==== Data shown ====

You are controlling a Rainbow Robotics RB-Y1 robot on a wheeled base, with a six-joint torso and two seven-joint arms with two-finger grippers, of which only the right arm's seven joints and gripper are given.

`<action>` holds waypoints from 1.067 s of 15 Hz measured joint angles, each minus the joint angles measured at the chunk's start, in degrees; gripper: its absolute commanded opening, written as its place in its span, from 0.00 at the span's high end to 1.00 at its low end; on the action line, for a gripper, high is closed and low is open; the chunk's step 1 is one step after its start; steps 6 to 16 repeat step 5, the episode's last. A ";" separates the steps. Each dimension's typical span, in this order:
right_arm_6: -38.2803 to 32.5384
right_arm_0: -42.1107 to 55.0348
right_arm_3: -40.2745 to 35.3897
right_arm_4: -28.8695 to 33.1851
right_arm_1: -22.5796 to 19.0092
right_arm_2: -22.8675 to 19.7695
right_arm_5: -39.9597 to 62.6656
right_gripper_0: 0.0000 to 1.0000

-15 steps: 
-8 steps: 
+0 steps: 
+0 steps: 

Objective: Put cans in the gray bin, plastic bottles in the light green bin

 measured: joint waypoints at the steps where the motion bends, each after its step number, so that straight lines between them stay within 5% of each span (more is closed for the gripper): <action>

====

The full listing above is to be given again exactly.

**Exercise answer:**
You are controlling a Rainbow Robotics RB-Y1 robot on a wheeled base, with a six-joint torso and two seven-joint arms with two-finger grippers, of which only the right arm's seven joints and gripper are given.

`<action>` holds waypoints from 1.067 s of 15 Hz measured joint angles, each minus the joint angles measured at the chunk's start, in degrees; gripper: its absolute commanded opening, written as its place in its span, from 0.00 at the span's high end to 1.00 at its low end; on the action line, for a gripper, high is closed and low is open; the chunk's step 1 is one step after its start; steps 6 to 16 repeat step 5, the episode's last. A ";" separates the steps. Each dimension's typical span, in this order:
right_arm_6: -38.2803 to 32.5384
right_arm_0: -42.1107 to 55.0348
right_arm_3: -40.2745 to 35.3897
right_arm_4: -28.8695 to 33.1851
right_arm_1: -22.5796 to 19.0092
right_arm_2: -22.8675 to 19.7695
right_arm_5: -39.9597 to 62.6656
right_gripper_0: 0.0000 to 1.0000

-15 steps: 
-8 steps: 
+0 steps: 
+0 steps: 

Objective: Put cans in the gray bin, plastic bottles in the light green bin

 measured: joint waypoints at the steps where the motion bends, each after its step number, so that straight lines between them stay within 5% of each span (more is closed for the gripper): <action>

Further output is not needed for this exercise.